Content starts

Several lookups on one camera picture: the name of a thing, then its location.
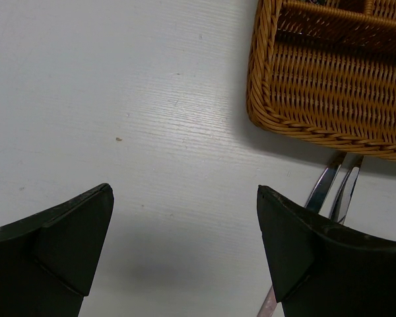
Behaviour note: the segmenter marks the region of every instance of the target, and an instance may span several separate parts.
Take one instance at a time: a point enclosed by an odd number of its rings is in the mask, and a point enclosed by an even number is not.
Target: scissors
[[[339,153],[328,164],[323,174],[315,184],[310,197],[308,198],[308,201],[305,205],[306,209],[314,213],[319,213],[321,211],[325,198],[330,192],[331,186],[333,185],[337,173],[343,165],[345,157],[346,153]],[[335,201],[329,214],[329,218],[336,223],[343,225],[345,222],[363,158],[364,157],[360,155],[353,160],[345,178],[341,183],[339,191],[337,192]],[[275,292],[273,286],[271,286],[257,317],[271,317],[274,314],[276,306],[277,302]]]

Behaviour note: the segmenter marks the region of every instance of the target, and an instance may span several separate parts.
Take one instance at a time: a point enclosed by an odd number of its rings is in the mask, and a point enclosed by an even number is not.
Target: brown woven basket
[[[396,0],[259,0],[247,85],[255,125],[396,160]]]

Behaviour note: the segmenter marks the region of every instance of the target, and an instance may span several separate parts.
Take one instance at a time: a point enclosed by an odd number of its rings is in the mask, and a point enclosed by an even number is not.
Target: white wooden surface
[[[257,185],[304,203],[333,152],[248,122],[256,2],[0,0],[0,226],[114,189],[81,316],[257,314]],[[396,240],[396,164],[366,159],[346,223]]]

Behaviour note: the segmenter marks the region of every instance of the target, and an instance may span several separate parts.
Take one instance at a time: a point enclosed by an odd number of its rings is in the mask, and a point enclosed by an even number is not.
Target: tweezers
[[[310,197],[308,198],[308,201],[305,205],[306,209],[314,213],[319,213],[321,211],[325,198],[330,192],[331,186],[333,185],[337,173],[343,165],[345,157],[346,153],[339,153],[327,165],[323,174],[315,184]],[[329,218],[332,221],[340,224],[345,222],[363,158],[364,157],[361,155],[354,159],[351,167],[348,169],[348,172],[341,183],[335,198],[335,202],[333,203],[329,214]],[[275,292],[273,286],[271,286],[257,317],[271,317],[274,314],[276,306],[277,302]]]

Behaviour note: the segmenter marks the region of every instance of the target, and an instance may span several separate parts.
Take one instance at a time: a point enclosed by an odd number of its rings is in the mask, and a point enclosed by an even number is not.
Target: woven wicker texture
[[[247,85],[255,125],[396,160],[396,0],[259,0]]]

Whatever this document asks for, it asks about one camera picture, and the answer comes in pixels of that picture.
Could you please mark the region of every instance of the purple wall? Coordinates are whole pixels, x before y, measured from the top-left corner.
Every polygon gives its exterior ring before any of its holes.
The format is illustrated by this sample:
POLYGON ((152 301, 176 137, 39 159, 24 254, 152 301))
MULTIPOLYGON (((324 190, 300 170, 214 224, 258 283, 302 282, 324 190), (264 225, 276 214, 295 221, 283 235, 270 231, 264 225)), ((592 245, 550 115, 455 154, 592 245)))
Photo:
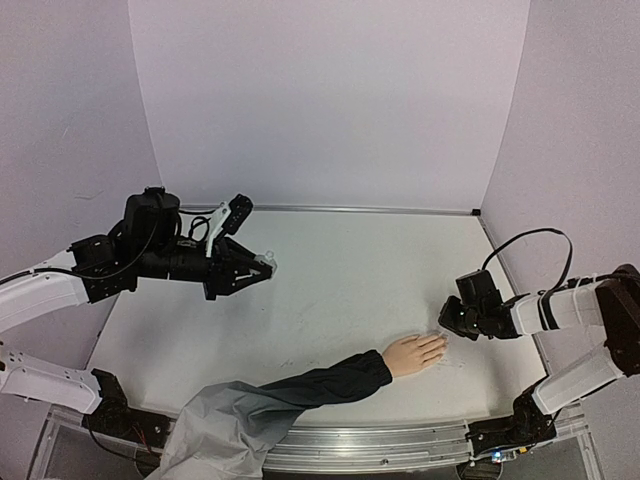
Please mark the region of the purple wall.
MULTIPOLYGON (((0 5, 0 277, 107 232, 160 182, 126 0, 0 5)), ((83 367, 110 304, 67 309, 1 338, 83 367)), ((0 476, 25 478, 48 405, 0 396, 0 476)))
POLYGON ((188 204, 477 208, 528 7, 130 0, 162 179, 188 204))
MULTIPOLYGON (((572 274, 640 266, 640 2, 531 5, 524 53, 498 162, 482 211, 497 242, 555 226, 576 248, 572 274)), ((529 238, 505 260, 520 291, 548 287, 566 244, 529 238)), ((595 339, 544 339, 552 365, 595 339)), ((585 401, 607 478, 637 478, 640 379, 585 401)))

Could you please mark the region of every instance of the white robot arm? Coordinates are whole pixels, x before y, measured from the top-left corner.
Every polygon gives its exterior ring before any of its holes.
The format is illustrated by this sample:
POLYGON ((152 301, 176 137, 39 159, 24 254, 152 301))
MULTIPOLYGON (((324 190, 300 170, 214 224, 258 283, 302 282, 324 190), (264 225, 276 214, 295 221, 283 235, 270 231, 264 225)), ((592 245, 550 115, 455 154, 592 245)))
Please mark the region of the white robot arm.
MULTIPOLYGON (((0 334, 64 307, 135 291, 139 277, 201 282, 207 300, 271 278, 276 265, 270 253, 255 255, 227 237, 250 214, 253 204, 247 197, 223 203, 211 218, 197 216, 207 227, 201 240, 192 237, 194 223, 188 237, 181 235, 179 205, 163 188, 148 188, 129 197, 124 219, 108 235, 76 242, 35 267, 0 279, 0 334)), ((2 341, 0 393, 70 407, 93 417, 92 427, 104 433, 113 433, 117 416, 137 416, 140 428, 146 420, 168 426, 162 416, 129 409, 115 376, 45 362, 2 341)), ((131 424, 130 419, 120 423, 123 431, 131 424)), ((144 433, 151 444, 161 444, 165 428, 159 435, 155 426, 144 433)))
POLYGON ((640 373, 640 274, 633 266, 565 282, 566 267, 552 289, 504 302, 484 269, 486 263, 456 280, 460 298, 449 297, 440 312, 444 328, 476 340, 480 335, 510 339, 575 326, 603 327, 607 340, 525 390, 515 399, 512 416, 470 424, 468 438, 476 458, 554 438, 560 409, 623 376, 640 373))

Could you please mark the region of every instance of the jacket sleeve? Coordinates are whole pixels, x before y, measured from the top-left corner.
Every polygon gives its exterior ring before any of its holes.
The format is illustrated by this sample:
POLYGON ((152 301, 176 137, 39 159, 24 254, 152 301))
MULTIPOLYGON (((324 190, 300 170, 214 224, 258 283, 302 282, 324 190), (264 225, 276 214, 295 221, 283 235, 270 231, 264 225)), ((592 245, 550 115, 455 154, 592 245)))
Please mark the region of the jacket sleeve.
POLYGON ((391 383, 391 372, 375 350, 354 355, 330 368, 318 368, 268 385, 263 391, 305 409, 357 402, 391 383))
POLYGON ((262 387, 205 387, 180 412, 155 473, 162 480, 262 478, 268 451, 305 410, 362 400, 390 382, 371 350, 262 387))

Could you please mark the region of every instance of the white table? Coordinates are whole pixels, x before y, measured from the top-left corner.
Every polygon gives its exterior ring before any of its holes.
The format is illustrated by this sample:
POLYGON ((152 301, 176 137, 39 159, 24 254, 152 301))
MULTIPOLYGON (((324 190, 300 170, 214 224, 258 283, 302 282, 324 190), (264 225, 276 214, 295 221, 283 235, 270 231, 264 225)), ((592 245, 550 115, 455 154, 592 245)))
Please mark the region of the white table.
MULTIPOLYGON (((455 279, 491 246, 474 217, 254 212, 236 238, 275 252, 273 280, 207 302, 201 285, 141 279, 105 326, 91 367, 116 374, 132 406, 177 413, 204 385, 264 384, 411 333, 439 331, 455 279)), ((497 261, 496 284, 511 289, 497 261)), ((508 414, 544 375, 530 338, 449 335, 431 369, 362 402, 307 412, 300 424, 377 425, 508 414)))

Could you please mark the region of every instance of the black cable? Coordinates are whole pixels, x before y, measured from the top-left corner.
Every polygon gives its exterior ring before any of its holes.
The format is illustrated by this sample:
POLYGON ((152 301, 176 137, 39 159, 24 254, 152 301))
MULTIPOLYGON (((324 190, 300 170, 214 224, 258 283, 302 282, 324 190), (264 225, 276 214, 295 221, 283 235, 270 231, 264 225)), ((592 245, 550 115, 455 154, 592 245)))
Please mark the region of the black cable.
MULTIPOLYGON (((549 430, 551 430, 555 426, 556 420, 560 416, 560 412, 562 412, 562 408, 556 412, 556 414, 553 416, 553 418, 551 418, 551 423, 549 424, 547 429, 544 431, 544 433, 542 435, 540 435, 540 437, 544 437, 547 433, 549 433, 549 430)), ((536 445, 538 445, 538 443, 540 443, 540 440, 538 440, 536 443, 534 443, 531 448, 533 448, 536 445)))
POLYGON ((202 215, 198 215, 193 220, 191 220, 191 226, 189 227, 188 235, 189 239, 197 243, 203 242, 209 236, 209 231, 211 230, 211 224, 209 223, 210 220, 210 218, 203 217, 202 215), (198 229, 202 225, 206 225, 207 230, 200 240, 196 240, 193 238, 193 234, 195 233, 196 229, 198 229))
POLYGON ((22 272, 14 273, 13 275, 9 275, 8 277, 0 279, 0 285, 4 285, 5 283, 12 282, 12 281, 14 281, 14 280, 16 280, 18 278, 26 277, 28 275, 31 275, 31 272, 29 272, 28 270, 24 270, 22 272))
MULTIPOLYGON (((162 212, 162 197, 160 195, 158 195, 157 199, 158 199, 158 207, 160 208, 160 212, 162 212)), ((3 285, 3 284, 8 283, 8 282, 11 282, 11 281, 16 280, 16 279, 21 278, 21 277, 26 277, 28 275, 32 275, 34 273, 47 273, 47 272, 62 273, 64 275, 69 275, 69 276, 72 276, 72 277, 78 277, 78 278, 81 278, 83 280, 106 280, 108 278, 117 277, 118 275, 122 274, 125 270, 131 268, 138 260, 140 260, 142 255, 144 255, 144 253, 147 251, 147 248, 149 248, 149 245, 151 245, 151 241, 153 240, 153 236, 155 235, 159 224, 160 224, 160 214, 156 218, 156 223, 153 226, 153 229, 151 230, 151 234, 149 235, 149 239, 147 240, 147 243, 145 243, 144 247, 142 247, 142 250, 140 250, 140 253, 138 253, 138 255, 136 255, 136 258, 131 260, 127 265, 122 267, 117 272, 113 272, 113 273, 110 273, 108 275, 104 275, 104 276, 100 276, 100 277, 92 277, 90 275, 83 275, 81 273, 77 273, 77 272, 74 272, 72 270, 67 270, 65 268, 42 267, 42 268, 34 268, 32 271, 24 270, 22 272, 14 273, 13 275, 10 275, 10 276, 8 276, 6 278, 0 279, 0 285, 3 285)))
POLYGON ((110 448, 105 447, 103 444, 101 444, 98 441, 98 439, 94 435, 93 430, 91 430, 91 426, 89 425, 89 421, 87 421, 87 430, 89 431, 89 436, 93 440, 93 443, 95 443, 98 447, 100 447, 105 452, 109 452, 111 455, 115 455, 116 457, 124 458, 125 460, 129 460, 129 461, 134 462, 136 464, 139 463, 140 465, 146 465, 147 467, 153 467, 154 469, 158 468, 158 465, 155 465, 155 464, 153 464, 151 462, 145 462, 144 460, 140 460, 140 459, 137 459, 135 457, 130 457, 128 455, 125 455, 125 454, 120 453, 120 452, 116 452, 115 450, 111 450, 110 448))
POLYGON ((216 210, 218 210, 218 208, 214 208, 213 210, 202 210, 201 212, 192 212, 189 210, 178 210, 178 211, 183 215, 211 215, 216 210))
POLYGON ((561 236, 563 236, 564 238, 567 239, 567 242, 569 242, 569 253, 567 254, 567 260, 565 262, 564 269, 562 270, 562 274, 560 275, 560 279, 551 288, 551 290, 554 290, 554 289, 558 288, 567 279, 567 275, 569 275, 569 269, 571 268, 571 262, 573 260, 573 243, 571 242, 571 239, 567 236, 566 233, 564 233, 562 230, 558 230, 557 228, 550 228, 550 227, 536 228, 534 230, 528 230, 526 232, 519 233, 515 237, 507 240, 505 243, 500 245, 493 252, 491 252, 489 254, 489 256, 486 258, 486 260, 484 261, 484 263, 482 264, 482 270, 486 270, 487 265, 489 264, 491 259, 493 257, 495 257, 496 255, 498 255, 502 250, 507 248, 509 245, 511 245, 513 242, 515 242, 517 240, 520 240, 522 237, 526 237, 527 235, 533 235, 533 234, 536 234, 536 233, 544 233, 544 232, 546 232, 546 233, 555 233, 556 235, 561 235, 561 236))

Content ends
Content starts

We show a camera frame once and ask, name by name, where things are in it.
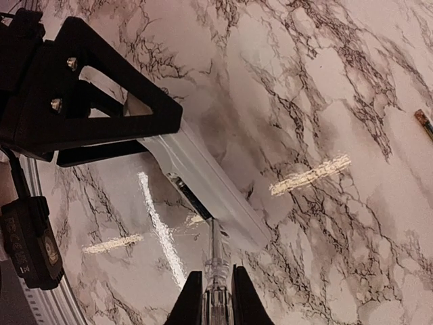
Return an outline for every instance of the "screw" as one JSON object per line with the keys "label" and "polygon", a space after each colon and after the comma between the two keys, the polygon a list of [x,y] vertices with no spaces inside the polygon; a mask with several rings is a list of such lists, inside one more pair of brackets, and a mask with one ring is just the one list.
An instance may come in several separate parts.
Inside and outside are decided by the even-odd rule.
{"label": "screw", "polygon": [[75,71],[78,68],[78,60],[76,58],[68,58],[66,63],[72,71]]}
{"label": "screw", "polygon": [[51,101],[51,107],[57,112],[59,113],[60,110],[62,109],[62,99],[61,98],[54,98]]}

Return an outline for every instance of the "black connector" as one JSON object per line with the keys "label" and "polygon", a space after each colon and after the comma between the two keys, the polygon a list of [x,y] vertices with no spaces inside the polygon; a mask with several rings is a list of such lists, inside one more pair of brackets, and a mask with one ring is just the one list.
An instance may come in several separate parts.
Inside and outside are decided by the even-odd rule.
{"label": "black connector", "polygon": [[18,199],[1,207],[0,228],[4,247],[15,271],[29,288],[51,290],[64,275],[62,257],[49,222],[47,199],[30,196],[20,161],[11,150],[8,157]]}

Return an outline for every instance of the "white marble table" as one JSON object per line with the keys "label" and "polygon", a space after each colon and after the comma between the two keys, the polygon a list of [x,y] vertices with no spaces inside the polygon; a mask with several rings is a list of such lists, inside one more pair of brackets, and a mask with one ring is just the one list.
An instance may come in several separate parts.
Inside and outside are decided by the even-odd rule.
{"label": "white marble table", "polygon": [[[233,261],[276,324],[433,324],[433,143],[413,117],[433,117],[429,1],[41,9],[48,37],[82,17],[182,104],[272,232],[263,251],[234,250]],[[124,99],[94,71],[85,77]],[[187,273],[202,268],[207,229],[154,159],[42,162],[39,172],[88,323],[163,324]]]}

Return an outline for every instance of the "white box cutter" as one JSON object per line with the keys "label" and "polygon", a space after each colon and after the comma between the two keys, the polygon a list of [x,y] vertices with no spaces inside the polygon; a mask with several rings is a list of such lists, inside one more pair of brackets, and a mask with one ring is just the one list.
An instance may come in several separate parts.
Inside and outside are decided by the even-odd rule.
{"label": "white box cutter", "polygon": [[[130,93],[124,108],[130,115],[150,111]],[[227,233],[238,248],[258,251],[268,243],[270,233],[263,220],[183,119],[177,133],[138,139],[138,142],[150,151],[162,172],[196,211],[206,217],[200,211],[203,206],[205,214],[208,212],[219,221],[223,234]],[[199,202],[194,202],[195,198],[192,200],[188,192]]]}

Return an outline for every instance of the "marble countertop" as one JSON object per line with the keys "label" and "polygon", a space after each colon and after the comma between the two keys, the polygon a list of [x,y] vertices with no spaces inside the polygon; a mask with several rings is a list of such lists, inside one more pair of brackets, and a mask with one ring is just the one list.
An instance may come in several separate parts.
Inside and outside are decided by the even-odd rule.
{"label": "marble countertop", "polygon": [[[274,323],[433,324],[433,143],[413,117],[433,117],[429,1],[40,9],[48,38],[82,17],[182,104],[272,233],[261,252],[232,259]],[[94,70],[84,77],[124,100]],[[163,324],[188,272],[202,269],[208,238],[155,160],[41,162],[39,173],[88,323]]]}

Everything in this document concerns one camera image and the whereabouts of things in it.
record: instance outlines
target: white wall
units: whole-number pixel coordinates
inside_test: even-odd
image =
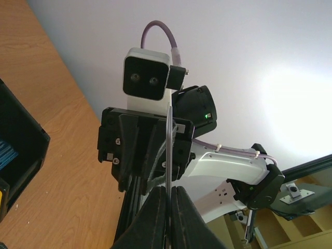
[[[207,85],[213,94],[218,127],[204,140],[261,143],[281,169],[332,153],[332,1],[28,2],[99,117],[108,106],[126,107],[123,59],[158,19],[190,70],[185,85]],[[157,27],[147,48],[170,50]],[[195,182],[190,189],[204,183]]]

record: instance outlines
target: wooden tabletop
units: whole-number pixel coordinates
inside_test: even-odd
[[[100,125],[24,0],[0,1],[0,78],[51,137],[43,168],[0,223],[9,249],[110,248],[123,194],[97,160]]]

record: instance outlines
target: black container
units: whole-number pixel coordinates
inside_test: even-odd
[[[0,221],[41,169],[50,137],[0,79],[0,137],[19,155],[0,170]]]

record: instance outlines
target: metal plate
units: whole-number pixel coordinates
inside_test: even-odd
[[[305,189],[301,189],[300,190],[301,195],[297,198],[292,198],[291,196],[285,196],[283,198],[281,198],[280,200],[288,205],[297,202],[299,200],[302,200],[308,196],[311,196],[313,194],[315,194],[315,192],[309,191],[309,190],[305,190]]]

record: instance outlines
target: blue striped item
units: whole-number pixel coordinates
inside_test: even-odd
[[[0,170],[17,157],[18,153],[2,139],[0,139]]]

Content ends

* [Aim of the task] Find how many lines in the entries above have the string "Could" and report only that number.

* [Task result] 5